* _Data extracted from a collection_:
[Start of section]

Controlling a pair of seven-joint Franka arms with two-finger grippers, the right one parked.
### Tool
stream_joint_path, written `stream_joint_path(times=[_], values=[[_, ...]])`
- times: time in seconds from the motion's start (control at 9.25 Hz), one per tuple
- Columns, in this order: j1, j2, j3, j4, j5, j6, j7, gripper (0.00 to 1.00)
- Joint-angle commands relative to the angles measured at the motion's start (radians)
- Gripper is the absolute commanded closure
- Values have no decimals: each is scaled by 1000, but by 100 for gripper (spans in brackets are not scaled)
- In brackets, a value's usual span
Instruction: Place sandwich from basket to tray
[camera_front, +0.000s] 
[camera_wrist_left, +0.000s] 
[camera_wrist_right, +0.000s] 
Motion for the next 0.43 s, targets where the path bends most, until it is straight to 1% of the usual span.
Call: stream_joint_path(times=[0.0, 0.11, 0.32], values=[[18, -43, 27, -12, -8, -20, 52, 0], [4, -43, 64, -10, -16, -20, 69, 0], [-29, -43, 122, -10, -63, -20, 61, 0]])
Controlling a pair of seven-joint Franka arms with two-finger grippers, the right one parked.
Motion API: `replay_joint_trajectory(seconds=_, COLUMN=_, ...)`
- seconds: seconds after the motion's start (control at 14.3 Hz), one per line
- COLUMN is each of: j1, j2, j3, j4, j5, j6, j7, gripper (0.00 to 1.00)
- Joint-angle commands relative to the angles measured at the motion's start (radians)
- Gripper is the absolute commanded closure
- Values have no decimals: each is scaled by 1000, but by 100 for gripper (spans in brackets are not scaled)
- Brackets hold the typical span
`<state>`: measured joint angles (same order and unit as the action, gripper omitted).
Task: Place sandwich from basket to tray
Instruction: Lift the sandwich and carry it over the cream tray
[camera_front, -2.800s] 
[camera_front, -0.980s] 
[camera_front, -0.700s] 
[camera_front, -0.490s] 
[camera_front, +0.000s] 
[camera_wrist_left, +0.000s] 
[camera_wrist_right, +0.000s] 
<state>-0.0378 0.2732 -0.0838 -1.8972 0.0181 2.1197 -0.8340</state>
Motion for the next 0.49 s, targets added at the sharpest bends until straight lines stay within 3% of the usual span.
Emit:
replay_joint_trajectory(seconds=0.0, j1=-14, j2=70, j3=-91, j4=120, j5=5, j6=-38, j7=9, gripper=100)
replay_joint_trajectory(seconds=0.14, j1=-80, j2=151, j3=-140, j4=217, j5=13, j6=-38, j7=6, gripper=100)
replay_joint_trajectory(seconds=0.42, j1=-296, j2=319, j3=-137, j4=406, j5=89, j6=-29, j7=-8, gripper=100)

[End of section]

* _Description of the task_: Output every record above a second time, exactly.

* _Exercise answer_:
Controlling a pair of seven-joint Franka arms with two-finger grippers, the right one parked.
### Tool
stream_joint_path, written `stream_joint_path(times=[_], values=[[_, ...]])`
- times: time in seconds from the motion's start (control at 9.25 Hz), one per tuple
- Columns, in this order: j1, j2, j3, j4, j5, j6, j7, gripper (0.00 to 1.00)
- Joint-angle commands relative to the angles measured at the motion's start (radians)
- Gripper is the absolute commanded closure
- Values have no decimals: each is scaled by 1000, but by 100 for gripper (spans in brackets are not scaled)
- In brackets, a value's usual span
Instruction: Place sandwich from basket to tray
[camera_front, +0.000s] 
[camera_wrist_left, +0.000s] 
[camera_wrist_right, +0.000s] 
Motion for the next 0.43 s, targets where the path bends most, until it is straight to 1% of the usual span.
Call: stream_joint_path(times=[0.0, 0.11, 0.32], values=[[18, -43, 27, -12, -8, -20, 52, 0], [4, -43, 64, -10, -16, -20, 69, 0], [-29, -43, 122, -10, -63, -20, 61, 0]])
Controlling a pair of seven-joint Franka arms with two-finger grippers, the right one parked.
Motion API: `replay_joint_trajectory(seconds=_, COLUMN=_, ...)`
- seconds: seconds after the motion's start (control at 14.3 Hz), one per line
- COLUMN is each of: j1, j2, j3, j4, j5, j6, j7, gripper (0.00 to 1.00)
- Joint-angle commands relative to the angles measured at the motion's start (radians)
- Gripper is the absolute commanded closure
- Values have no decimals: each is scaled by 1000, but by 100 for gripper (spans in brackets are not scaled)
- Brackets hold the typical span
`<state>`: measured joint angles (same order and unit as the action, gripper omitted).
Task: Place sandwich from basket to tray
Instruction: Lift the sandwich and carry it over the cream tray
[camera_front, -2.800s] 
[camera_front, -0.980s] 
[camera_front, -0.700s] 
[camera_front, -0.490s] 
[camera_front, +0.000s] 
[camera_wrist_left, +0.000s] 
[camera_wrist_right, +0.000s] 
<state>-0.0378 0.2732 -0.0838 -1.8972 0.0181 2.1197 -0.8340</state>
Motion for the next 0.49 s, targets added at the sharpest bends until straight lines stay within 3% of the usual span.
Emit:
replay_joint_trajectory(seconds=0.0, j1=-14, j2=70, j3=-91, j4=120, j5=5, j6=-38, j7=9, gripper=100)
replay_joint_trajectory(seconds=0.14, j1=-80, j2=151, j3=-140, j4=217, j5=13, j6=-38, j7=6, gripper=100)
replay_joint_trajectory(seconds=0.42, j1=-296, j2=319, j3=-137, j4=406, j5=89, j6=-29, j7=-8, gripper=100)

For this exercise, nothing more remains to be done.